You looked happy then, Mother,

gazing with relief at my momentarily

quivering body, a bloody mass

on a surgical dish: forever homeless, yet

forever haunting the precincts of a spectral love.

 

 

II

 

I’m the docile daughter who’ll burn again, Mother,

in your kitchen fires. The handsome dowry

that accompanied me so pompously on my marriage,

a meagre nothing to your lustful, greedy eyes.

 

Soon on some sultry summer afternoon,

the mediocre kerosene stove will burst out,

suddenly, in all consuming irreverent flames.

The wild impudence of its all-taming passion

 

lopsided and incongruous in the rich décor— 

the posh interiors of your modular kitchen,

amidst the next-gen gadgets and sparkling

dinnerware. Absorbed in their dusty files,

 

forever overburdened with cases of blatant

dowry-deaths, honour-killings, rapes and

molestations, the significance of sudden,

impromptu fires in modern kitchens loses

 

colour in a mildewed verbosity. Dutifully,

the police thus records yet again, ‘A case

of unprecedented accident at home one                                     

fine summer afternoon while pumping

 

the out-dated kerosene stove to boil water…’

all culpability cannily camouflaged in florid 

records, devious connivers in a complacent crime—

your gleeful faces will belie the deadly lie nonchalant;

 

no questions asked.                                                                                      

 

 

III

 

I’m the daughter whose shadowy face

scars the pristine news media and family breakfasts

every morning; whose absent presence haunts

 

the myriad women commission reports—

agendas-on-priority, talk shows, expert discussions,

opinion polls, mobile apps and ‘support’ groups.

 

I’m the docile daughter whose defiled body

hangs raped from a tree, the aspiring teenager

left bloody and naked by the lonely roadside,

 

mauled by a gang of marauding men.

I’m that raped child of five huddling

desperately in a school classroom holding

 

my tongue and precarious, bloody insides.

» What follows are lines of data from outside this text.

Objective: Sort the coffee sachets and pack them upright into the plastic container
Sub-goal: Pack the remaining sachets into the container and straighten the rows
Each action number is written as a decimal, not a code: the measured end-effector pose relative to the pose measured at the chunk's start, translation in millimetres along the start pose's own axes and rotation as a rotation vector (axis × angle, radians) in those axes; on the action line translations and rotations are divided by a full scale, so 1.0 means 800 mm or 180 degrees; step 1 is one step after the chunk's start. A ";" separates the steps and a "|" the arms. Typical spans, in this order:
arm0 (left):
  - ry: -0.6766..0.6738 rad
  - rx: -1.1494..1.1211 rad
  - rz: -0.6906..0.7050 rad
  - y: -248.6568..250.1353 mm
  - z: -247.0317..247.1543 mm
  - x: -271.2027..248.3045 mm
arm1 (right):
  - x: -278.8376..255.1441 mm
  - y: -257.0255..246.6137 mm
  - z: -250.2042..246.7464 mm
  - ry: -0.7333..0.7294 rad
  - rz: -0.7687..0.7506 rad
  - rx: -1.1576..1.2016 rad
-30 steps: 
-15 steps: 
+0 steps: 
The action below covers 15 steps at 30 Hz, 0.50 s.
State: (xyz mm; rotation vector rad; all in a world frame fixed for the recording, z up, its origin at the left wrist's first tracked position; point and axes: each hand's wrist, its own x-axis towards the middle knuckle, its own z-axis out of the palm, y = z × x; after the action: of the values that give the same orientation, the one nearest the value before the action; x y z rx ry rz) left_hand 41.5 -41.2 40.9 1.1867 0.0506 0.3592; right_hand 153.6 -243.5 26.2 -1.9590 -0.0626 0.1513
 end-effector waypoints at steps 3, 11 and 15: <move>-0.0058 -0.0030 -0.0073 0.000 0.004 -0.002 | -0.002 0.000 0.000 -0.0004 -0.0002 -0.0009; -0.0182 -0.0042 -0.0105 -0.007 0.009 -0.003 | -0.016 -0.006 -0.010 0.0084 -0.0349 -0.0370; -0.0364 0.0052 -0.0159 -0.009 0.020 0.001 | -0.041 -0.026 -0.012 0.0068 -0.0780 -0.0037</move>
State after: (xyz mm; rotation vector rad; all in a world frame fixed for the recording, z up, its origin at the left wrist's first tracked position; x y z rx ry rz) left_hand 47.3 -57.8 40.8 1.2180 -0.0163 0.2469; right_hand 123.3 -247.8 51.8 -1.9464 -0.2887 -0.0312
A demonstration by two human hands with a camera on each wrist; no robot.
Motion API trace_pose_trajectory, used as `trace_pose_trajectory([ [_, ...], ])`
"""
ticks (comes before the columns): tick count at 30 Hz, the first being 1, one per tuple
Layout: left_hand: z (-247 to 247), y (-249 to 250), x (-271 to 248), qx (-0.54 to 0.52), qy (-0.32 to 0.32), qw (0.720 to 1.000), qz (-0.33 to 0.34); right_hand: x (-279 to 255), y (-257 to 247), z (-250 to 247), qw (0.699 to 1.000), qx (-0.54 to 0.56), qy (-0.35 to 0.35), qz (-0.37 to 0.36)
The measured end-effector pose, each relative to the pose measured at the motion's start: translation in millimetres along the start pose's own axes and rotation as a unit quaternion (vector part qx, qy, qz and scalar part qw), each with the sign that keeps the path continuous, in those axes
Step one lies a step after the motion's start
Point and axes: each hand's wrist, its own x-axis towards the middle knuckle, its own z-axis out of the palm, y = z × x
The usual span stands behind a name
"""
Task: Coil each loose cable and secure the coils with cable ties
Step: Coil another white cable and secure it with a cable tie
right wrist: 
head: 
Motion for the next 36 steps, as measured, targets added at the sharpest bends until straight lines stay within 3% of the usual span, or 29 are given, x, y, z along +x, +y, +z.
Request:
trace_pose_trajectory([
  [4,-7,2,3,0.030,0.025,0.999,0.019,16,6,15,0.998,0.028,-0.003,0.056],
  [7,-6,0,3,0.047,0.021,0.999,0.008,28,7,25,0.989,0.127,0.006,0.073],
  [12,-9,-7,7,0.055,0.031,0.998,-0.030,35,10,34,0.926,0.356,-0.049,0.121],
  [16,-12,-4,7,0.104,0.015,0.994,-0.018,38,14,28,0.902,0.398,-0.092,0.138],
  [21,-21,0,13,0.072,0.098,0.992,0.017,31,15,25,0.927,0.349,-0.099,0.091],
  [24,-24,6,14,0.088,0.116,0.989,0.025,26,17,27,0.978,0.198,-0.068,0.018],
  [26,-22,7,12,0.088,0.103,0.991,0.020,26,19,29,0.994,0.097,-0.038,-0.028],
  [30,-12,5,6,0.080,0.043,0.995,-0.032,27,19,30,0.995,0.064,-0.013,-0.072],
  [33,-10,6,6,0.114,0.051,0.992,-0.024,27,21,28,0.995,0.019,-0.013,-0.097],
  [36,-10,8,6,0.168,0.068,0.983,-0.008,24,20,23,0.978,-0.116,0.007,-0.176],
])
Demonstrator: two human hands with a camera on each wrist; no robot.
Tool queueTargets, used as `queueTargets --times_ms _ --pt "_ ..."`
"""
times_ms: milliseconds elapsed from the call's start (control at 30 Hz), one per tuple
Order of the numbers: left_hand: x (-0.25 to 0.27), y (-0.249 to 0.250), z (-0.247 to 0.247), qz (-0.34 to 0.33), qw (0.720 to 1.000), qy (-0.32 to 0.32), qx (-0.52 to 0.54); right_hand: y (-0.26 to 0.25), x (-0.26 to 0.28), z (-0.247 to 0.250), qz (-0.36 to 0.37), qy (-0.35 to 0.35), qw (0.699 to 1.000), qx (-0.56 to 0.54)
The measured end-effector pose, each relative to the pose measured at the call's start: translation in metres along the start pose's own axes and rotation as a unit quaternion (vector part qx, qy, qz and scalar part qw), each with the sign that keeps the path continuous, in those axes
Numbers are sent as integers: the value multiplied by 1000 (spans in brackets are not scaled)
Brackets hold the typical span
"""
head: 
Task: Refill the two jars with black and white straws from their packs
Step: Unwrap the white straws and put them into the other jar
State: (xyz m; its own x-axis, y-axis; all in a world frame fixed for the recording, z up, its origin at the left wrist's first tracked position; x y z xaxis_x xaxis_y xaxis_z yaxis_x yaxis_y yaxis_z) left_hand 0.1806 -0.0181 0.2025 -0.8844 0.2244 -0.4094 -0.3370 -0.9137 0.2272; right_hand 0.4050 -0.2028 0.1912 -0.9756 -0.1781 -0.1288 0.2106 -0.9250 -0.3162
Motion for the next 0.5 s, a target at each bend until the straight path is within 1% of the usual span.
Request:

I’m the silent mother, whose beloved

daughters are burnt alive for dowry;

 

whose proud sons sever boldly

the heads of their transgressing sisters,

merely to uphold the fragile family honour.

 

I’m that girl whose sisters, in silent anguish,

put on an array of costly cosmetics to hide

the daily bruises that darken with pain

 

their inscrutable kohl lined eyes; whose cousins

vanish without a trace: sold off to the lure

of foreign lucre. I’m that suffering wife whose                           

 

malnourished sister dies birthing in some

obscure alley yearning only for a son

to grace her lap. The tormented victim

 

of a yearly ritual, whose infant girls die

smothered in tubs of milk, cruel lumps

of salt pushed down choking their tiny throats.                                

 

I’m the same mother, ancient or young,

sold off, beaten up, defiled and prostituted,

burnt, murdered, swapped or abandoned.

 

I’m the same woman, the same as you are.

 

 

_______________________________________

 

Sutapa Chaudhuri has two poetry collections — Broken Rhapsodies and Touching Nadir. My Lord, My Well-Beloved is a collection of her translations of Rabindranath Tagore’s songs.